A Twyman-Green interferometer was used to study the selective transport of ethanol-water mixtures of various concentration across a nonporous homogeneous silicone rubber membrane at 25°C. The instrument developed enabled the measurement of the transient concentration profiles within the boundary layers bathing the membrane. Measurements as close as 5um from the membrane surface were possible. The majority of the reported interferometric studies of liquid/membrane transport have been limited to the observation of the fringes and stop short of a full theoretical analysis. Such analysis is complicated by the optical effects of light deflection and the computational burden involved in the transient solution of the mathematical models required to describe membrane transport.

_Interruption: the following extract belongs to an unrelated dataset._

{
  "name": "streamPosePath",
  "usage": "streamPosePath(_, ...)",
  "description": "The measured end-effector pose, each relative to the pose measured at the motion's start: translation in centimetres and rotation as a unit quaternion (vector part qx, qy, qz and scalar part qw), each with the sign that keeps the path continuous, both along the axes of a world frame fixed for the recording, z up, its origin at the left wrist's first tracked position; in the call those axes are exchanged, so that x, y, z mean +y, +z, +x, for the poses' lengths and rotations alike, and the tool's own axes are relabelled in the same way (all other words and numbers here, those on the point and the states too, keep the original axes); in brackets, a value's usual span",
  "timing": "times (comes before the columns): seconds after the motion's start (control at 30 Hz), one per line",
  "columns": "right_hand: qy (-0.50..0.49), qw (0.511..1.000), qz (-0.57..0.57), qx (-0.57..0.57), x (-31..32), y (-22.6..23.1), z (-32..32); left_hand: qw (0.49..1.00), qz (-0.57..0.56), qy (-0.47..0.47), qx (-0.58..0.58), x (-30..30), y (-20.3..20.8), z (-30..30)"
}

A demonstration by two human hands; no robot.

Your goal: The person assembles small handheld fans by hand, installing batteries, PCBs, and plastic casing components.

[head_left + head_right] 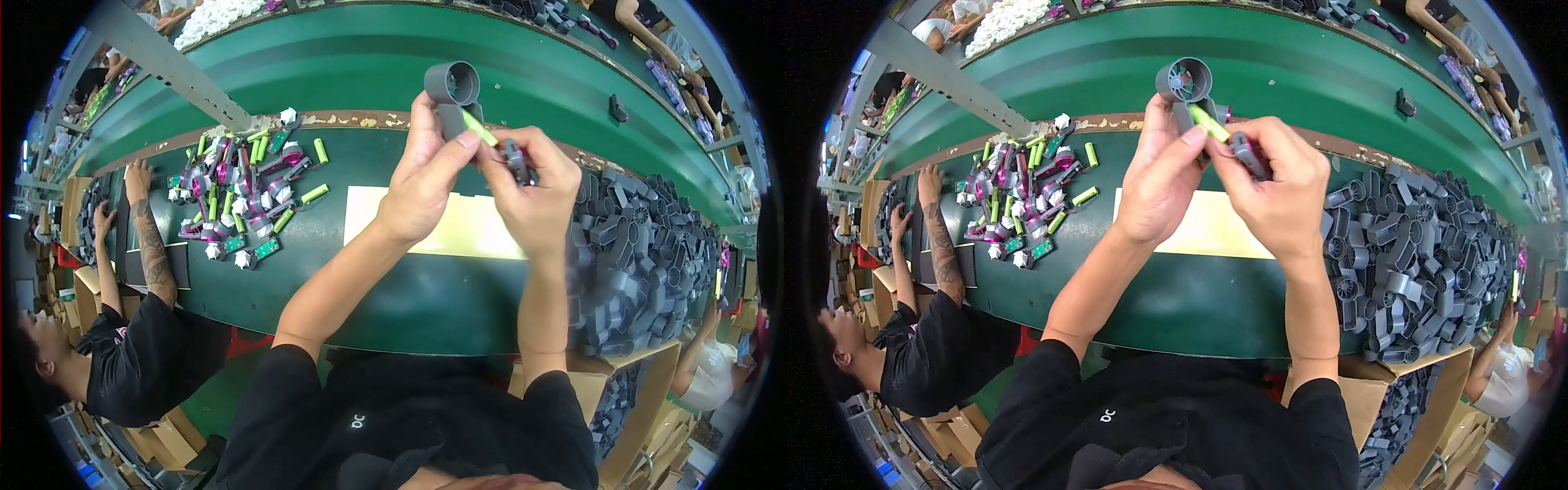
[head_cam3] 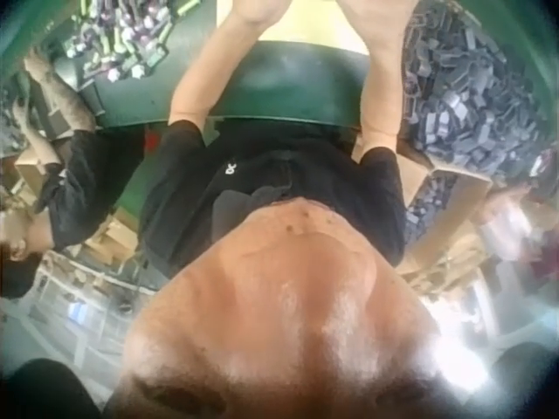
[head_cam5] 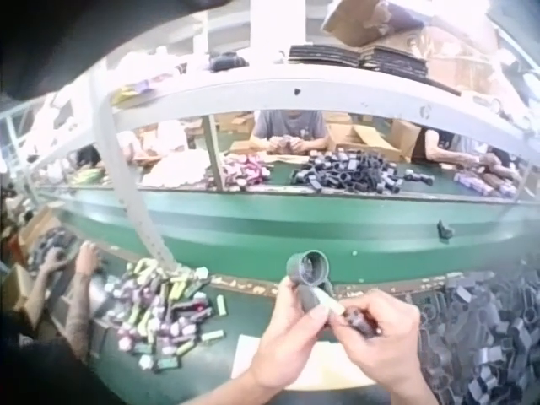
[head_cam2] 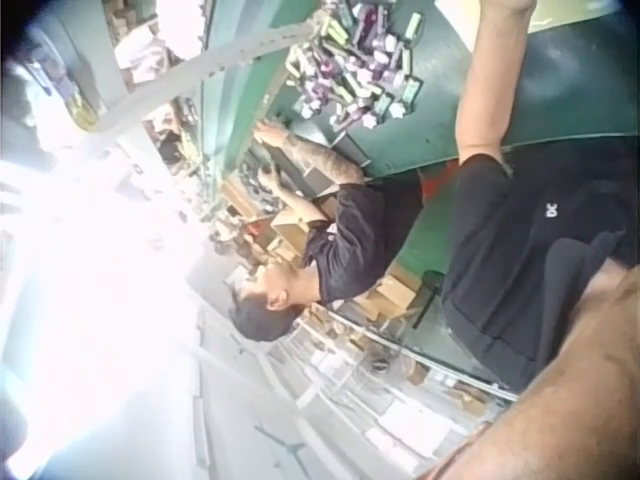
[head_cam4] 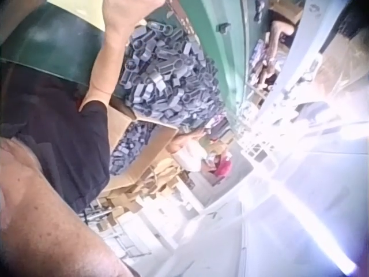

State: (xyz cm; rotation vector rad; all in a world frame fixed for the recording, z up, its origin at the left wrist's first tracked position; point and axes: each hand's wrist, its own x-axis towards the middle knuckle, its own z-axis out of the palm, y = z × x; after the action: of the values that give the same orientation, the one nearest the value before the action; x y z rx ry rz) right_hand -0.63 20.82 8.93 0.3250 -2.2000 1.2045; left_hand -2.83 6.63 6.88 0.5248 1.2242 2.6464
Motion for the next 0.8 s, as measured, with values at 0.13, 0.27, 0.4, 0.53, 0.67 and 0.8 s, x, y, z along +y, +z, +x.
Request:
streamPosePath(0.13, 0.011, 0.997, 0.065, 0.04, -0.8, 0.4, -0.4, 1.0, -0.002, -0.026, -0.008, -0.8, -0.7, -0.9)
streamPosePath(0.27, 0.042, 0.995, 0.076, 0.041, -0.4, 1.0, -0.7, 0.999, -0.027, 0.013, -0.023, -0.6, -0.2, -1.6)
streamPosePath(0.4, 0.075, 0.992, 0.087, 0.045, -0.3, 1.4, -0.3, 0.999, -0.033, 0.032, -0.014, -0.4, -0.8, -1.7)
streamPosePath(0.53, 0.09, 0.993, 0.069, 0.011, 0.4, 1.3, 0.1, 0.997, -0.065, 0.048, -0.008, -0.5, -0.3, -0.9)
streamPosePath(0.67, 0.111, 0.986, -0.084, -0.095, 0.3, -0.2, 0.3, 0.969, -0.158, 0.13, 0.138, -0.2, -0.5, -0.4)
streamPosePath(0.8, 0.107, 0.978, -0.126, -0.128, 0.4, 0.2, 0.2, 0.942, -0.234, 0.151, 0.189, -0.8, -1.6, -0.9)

A rigorous treatment of light deflection was developed on the basis of Fermat's principle of least time. The transient numerical solution of the model equations was accomplished by the application of the method of lines. To decouple the equilibrium and kinetic phenomena in membrane transport requires the independent measurement of the sorption isotherm. Traditional techniques for measuring the extent and composition of the imbibed phase involve removing the membrane from the liquid and are therefore limited by the inherent difficulties of obtaining a 'clean' separation. This was circumvented by measuring the excess (relative) sorption isotherm without removing the membrane from the liquid. The data was analysed in terms of Flory-Huggins thermodynamics which was fitted to the measured excess isotherm across the entire concentration range. For a binary mixture, transport across a homogeneous membrane involves two simultaneous fluxes which can be coupled through kinetic and/or equilibrium interactions. A measure of the extent of coupling was obtained by comparing the results from a simplified 'decoupled' flux model with those based on a 'coupled' flux model allowing for equilibrium interactions. Such interactions were found to have little effect on the flux of ethanol but strongly influenced the flux of water across silicone rubber. In particular, coupling through equilibrium interaction was found to be responsible for as much as 75% of the total flux of water. The diffusion coefficients of both ethanol and water in silicone rubber were shown to decrease strongly with alcohol concentration.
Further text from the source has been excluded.